Steps (empty array []):
n = len(A) = 0. Why this step? Every loop bound is derived from n.
Phase-1 loop range(n//2 - 1, -1, -1) = range(-1, -1, -1) = empty . Why? 0//2 - 1 = -1, and Python's range(-1,-1,-1) yields nothing, so no sift runs.
Phase-2 loop range(n-1, 0, -1) = range(-1, 0, -1) = empty . Why? No extraction is possible.
Result: [] unchanged. ✔
Steps (single element [42]):
n = 1. Phase-1 loop = range(-1,-1,-1) = empty (the lone element is a leaf = a valid heap by itself). Why? A single node trivially satisfies "parent ≥ children" — it has no children.
Phase-2 loop = range(0,0,-1) = empty. Why? With one element there is nothing to swap out.
Result: [42]. ✔
Verify: both arrays returned sorted (a length-0 or length-1 array is always sorted). No index ever exceeds bounds because both loops were empty.
Worked example Fully sort
[4, 10, 3, 5, 1] ascending.
Forecast: the sorted answer is [1,3,4,5,10]. Try to predict what the max-heap looks like after Phase 1.
Phase 1 — build max-heap. n = 5 , start at i = 5//2 − 1 = 1 .

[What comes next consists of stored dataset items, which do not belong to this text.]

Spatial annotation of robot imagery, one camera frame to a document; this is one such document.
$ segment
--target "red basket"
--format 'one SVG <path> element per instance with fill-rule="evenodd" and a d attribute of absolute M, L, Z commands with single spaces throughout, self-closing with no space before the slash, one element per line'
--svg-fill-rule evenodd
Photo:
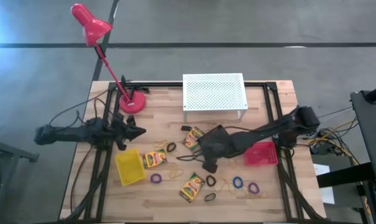
<path fill-rule="evenodd" d="M 244 153 L 247 166 L 277 164 L 275 144 L 273 142 L 257 142 Z"/>

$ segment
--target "purple hair tie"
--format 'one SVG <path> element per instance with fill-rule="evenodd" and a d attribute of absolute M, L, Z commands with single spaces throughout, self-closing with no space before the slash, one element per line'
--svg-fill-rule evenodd
<path fill-rule="evenodd" d="M 252 186 L 255 186 L 255 188 L 256 188 L 256 191 L 253 191 L 253 190 L 251 190 L 251 187 Z M 259 192 L 260 192 L 260 188 L 258 187 L 258 185 L 256 184 L 256 183 L 254 183 L 254 182 L 251 182 L 250 184 L 249 184 L 249 192 L 250 193 L 252 193 L 252 194 L 258 194 Z"/>
<path fill-rule="evenodd" d="M 162 181 L 162 176 L 160 174 L 152 174 L 150 176 L 150 181 L 154 184 L 159 184 Z"/>

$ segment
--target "red desk lamp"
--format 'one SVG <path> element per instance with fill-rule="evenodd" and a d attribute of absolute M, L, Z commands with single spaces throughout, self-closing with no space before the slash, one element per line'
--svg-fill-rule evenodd
<path fill-rule="evenodd" d="M 87 46 L 94 46 L 95 50 L 98 53 L 98 56 L 101 58 L 106 68 L 108 68 L 111 73 L 114 81 L 116 81 L 117 86 L 119 87 L 122 97 L 120 97 L 120 108 L 129 114 L 134 114 L 142 111 L 145 107 L 145 95 L 140 91 L 134 91 L 130 95 L 120 84 L 119 80 L 114 75 L 111 67 L 106 60 L 106 56 L 103 54 L 101 47 L 96 43 L 96 41 L 103 37 L 112 29 L 112 25 L 109 23 L 96 19 L 92 13 L 83 5 L 83 4 L 74 4 L 71 7 L 71 13 L 77 19 L 77 21 L 83 26 L 83 35 L 86 41 Z"/>

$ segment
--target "lamp arm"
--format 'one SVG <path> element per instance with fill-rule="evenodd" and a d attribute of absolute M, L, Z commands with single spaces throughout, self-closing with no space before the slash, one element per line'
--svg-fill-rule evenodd
<path fill-rule="evenodd" d="M 112 75 L 114 81 L 116 81 L 116 85 L 117 85 L 117 87 L 119 87 L 120 91 L 122 92 L 122 97 L 123 97 L 124 101 L 126 101 L 127 103 L 130 103 L 131 99 L 129 98 L 127 91 L 123 88 L 123 86 L 120 84 L 119 80 L 117 79 L 117 77 L 113 73 L 111 67 L 109 66 L 108 61 L 106 60 L 105 55 L 102 52 L 102 49 L 99 47 L 99 45 L 97 43 L 95 43 L 94 46 L 95 46 L 96 52 L 98 53 L 98 56 L 100 57 L 100 59 L 105 64 L 106 68 L 108 68 L 108 70 L 109 70 L 110 74 Z"/>

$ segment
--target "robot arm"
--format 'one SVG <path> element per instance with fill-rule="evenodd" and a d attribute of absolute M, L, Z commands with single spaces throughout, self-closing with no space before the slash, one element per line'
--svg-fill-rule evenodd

i=1 (val 10): children idx3=5, idx4=1. Largest is 10 itself → no swap. Why this step? A parent already ≥ both children needs nothing.
i=0 (val 4): children idx1=10, idx2=3. Largest=10 → swap idx0,idx1 → [10,4,3,5,1]. Follow down to idx1 (val 4): children idx3=5, idx4=1 → 5 largest → swap → [10,5,3,4,1]. idx3 is now a leaf → stop. Why follow down? One swap can violate the heap property one level lower, so sift-down chases the element all the way to its resting place.
Built heap: [10,5,3,4,1], root=10=max. ✔
Phase 2 — extract repeatedly.
4. Swap root↔idx4 → [1,5,3,4,|10]; heap size 4; sift idx0 (1): children 5,3 → swap 5 → [5,1,3,4,|10]; idx1 (1): children idx3=4 → swap → [5,4,3,1,|10]. Why? Park the max (10), fix the new small root.
5. Swap root↔idx3 → [1,4,3,|5,10]; size 3; sift idx0 (1): children idx1=4,idx2=3 → swap 4 → [4,1,3,|5,10]; idx1 leaf → stop.
6. Swap root↔idx2 → [3,1,|4,5,10]; size 2; sift idx0 (3): child idx1=1 → 3 largest → stop.
7. Swap root↔idx1 → [1,|3,4,5,10]; size 1 → loop ends.
8. Result: [1,3,4,5,10]. ✔
Verify: output equals sorted([4,10,3,5,1]) = [1,3,4,5,10]. Each parked element (10,5,4,3) was the max of the shrinking heap at that moment — a monotone decreasing sequence of maxima, exactly what sorted-descending-into-tail should be.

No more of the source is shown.